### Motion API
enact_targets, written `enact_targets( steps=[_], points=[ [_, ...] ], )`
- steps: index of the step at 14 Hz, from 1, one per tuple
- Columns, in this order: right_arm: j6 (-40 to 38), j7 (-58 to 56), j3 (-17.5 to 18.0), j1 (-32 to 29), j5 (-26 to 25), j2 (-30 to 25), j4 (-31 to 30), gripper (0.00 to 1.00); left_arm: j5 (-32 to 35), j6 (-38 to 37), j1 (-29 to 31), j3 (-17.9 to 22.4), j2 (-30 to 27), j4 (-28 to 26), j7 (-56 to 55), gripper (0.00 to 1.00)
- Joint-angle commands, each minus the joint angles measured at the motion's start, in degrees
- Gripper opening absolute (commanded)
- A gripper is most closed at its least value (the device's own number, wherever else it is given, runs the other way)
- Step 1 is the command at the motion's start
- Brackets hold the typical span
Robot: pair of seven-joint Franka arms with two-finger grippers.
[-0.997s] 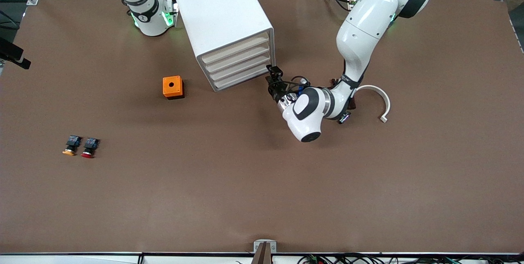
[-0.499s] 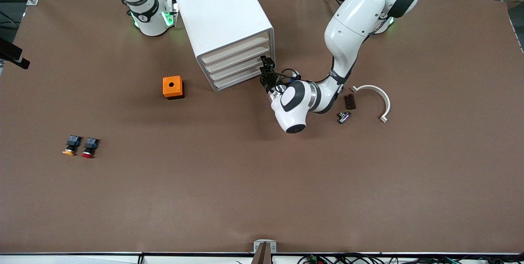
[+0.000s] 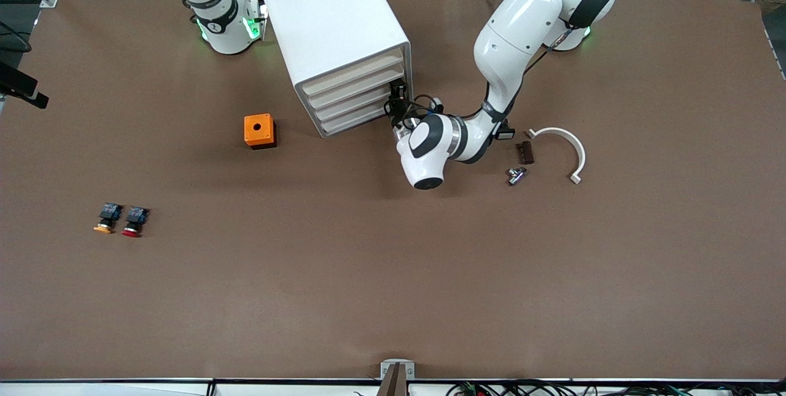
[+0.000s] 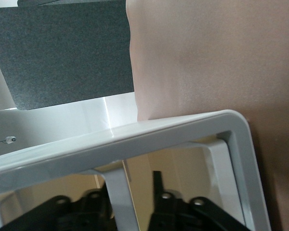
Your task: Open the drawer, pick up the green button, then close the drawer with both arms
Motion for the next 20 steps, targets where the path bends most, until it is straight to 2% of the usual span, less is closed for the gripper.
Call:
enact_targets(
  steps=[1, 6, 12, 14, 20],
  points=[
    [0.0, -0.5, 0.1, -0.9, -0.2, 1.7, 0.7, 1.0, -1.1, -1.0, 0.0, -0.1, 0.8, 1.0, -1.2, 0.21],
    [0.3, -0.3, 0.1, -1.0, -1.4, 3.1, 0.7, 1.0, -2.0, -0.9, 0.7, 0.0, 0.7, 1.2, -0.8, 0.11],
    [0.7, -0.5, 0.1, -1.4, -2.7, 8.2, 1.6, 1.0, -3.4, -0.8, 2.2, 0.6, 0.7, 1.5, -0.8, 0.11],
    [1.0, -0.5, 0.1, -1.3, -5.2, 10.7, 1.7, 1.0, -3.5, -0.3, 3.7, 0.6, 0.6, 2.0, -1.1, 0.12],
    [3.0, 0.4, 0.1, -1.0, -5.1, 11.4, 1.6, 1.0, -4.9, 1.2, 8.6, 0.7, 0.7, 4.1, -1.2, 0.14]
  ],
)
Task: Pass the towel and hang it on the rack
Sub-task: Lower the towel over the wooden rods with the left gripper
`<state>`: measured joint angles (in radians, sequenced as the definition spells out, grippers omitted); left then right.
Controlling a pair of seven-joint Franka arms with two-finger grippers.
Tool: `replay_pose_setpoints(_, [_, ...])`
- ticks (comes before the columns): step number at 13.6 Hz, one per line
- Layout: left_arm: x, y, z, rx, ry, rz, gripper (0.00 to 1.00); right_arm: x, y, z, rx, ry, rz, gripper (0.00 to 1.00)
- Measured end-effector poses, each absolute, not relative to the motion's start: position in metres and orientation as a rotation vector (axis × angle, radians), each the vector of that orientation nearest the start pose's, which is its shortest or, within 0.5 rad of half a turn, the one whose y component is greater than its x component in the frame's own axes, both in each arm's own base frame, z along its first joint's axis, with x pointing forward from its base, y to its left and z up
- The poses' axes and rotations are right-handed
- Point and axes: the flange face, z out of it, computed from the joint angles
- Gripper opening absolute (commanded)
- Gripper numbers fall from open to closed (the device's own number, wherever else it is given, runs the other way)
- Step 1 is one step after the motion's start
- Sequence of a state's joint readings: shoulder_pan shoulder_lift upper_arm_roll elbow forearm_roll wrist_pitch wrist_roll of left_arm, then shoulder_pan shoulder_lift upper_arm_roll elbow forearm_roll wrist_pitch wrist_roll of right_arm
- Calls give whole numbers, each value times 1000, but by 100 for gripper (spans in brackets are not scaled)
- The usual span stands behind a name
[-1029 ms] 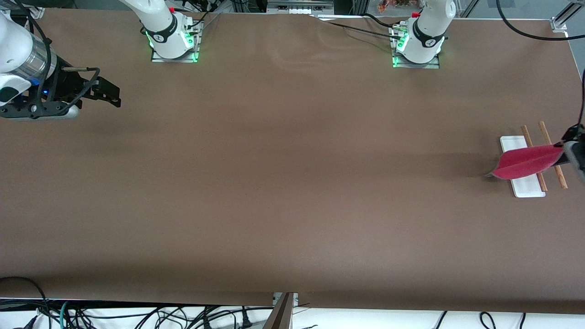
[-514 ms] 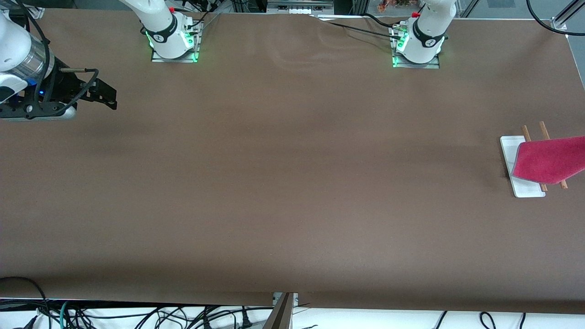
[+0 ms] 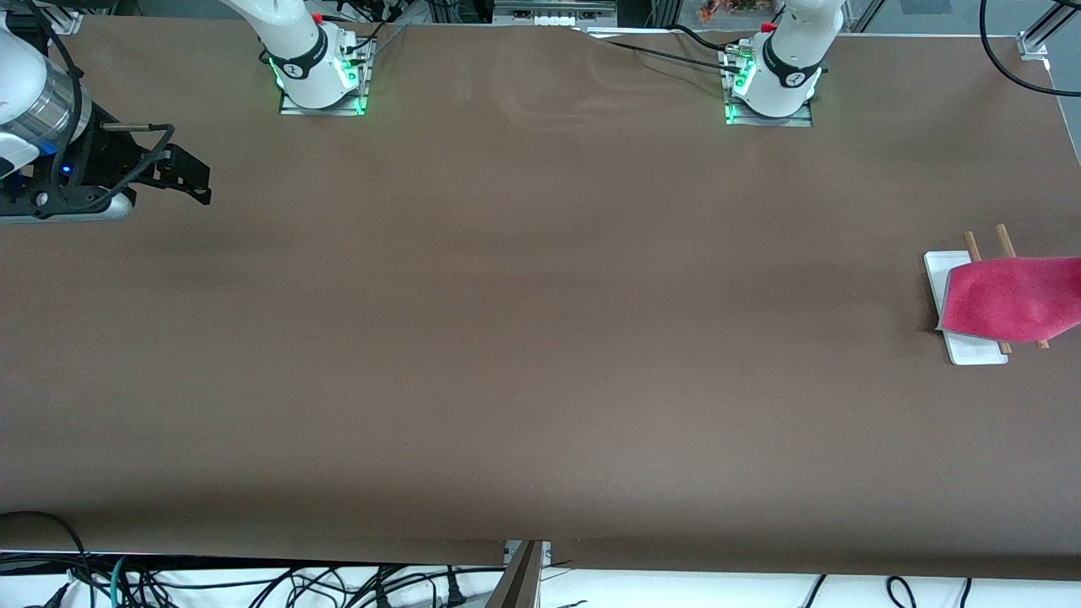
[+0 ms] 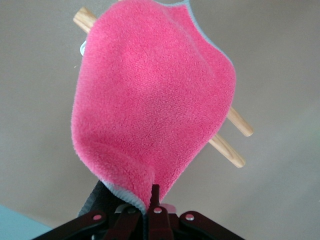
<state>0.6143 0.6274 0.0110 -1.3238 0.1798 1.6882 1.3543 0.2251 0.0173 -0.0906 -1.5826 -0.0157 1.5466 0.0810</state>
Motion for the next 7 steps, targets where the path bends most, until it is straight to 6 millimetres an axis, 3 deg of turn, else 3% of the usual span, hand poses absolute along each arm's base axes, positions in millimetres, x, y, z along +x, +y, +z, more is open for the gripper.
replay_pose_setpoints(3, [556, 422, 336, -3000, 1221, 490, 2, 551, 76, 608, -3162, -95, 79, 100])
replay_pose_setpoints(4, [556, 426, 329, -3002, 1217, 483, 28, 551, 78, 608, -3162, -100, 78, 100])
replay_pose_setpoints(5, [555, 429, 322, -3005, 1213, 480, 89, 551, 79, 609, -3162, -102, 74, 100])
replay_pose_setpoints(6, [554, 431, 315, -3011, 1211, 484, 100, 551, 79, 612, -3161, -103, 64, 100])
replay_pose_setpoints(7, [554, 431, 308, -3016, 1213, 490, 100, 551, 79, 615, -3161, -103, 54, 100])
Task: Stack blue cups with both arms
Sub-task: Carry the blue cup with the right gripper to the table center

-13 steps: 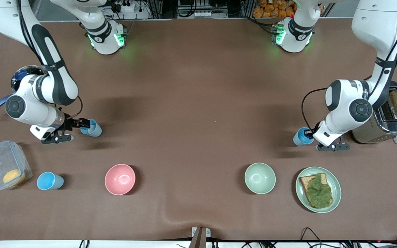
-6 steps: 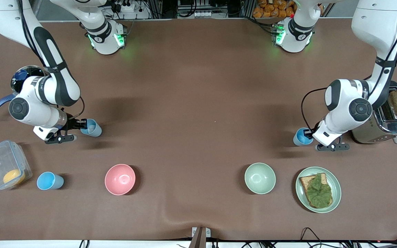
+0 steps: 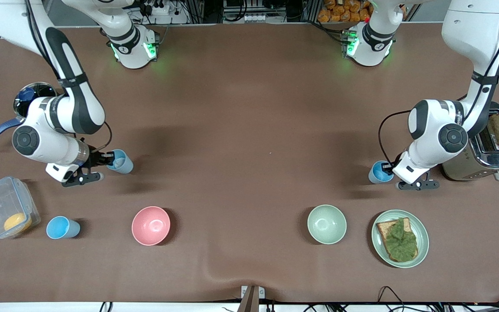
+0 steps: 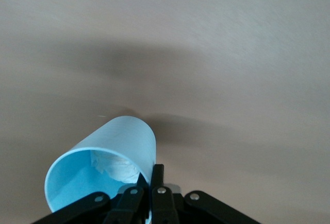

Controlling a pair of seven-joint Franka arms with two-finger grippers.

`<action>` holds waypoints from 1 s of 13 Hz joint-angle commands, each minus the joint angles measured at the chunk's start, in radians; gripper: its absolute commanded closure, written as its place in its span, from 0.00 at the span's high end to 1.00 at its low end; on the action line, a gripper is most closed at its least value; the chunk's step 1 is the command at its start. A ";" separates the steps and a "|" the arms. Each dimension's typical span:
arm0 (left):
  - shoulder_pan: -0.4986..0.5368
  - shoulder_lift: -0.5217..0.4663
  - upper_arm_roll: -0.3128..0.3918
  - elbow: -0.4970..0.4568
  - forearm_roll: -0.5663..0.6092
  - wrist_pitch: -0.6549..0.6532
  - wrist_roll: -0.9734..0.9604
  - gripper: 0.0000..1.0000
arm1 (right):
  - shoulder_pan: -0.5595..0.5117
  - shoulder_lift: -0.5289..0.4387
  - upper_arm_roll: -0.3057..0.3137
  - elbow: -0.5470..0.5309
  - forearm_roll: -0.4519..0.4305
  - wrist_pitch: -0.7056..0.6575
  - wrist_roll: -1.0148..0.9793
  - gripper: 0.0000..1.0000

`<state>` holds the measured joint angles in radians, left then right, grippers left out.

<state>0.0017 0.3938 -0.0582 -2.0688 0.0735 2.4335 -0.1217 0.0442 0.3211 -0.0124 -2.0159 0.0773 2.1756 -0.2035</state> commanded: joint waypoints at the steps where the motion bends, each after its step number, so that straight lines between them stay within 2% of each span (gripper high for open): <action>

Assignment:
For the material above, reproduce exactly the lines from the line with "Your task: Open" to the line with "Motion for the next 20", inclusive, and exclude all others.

Problem solution:
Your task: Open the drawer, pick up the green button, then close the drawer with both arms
Motion for the next 20 steps, targets where the path bends most, until it is straight to 2% of the usual span, less is closed for the gripper.

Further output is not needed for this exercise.